Please repeat the listing exactly, starting at its first line and stopping after the line that contains "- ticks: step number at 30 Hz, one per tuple".

DATA EXCERPT
○ ○ ○ ○ ○ ○ ○

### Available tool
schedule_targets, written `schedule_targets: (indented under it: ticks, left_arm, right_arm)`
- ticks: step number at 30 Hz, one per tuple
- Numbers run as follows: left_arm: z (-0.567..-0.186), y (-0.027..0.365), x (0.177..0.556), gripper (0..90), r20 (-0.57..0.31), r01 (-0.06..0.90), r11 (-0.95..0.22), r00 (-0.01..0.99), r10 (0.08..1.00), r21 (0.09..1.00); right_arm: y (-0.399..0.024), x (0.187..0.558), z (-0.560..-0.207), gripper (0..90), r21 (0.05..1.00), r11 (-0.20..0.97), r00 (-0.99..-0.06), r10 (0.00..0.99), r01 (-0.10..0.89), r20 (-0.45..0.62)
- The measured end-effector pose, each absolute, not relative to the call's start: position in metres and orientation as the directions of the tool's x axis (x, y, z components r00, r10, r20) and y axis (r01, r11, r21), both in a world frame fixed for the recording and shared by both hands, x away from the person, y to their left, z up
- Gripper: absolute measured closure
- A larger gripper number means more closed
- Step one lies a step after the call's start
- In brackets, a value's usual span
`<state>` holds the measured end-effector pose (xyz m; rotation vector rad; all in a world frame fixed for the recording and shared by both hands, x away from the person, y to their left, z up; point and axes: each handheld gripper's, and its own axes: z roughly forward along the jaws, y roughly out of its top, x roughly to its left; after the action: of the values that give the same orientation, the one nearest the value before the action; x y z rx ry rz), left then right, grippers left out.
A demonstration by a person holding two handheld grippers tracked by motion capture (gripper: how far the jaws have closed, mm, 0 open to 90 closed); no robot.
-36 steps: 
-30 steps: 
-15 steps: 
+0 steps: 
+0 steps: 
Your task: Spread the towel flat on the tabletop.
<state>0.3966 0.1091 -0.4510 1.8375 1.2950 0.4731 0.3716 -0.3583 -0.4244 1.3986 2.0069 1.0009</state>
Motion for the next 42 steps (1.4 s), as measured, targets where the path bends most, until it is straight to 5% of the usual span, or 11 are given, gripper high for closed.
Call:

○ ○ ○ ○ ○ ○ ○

YOUR SOLUTION
### Available tool
schedule_targets, written `schedule_targets: (indented under it: ticks, left_arm, right_arm)`
- ticks: step number at 30 Hz, one per tuple

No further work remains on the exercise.